Conférence III - Functional and structural plasticity at telomeres - Marie-Hélène LeDu (I2BC, Saclay)

Telomeres are nucleoprotein complexes that protect the extremities of linear chromosomes from degradation or illicit repair. At each cell division, telomeres shorten due to incomplete end replication until they reach a critical length at which cells enter senescence.

One major aspect of telomere architecture comes from the DNA telomere repeats observed in all eukaryotic species, which induces subnuclear compartment with high local concentration of telomere proteins. This elevated local concentration implies that the description of high affinity interactions is not sufficient to properly understand the regulatory processes involved in telomere maintenance. It is known that weak-affinity (KD > 10-4 M) and transient interactions are equally important than high-affinity interactions (KD < 10-6 M) in the regulation of many cellular pathways. In telomeres biology, shortening is a crucial issue with different functions associated to short versus long telomere states, which also induces variation of local concentrations that may therefore be linked to critical functional switches. However, the available technical tools to study short-lived interactions limit our understanding of these regulatory processes. Weak and transient interactions are particularly difficult to study in multifunctional proteins, which interact with numerous partners often through a common or similar interface.

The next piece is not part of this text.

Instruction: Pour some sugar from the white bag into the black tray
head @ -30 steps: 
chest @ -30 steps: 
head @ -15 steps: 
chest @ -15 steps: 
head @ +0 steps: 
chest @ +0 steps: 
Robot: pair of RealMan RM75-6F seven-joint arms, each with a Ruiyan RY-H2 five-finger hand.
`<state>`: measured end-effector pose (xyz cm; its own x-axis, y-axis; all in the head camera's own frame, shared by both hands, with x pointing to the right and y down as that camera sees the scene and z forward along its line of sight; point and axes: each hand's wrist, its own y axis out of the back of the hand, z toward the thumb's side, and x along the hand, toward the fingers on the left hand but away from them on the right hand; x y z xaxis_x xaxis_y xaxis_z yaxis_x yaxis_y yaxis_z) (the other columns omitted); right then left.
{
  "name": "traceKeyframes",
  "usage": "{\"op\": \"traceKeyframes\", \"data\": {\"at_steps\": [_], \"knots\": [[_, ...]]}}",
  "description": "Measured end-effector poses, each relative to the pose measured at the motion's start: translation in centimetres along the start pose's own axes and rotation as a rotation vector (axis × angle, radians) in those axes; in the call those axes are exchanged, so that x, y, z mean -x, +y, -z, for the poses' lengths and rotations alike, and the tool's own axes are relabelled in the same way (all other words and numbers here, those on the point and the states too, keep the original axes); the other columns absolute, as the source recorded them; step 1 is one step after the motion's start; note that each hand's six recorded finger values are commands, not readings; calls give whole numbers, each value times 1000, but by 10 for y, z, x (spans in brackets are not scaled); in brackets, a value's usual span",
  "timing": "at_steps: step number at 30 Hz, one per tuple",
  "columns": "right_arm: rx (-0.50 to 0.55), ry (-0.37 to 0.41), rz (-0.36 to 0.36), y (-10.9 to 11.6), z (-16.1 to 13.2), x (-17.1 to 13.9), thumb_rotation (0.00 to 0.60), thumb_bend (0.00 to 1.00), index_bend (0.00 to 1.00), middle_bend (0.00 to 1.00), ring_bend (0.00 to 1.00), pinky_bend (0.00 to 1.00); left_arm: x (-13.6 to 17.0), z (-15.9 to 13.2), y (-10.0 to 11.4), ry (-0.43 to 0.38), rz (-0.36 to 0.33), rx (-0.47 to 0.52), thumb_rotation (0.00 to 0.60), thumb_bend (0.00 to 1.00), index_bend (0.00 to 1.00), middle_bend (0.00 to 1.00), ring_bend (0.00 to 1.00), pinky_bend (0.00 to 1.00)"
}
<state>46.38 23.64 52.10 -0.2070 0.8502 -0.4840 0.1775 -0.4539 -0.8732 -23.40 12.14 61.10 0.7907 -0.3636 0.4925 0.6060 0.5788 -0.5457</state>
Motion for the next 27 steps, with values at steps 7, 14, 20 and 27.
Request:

The protein Rap1 is the only telomeric protein found physically and functionally associated to telomere from yeast to human. In the yeast Saccharomyces cerevisiae it directly binds telomeric DNA and plays a central role, in Human it is recruited through its interaction with the protein TRF2 and its telomeric function remains controversial.

Rap1 structure includes three globular domains connected by flexible unstructured regions. Its interaction with DNA in yeast or with TRF2 in Human is associated with large conformational adjustment. Our extensive studies of Rap1 proteins reveal an essential conserved structural plasticity. This plasticity allows the formation of different entities with its various partners, which are sensitive to local concentrations and therefore to telomere state.

References:

- Gaullier G et al., Nucleic Acids Research, 2016.

- Benarroch-Popivker D et al..  Mol Cell, 2016.

- Giraud-Panis M-J et al. Front. Oncol., 2013.

- Le Bihan Y-V et al. Acta Cryst D., 2013.

- Poulet A  et al. Nucleic Acids Research, 2012.

- Matot B et al. Nucleic Acids Research, 2012.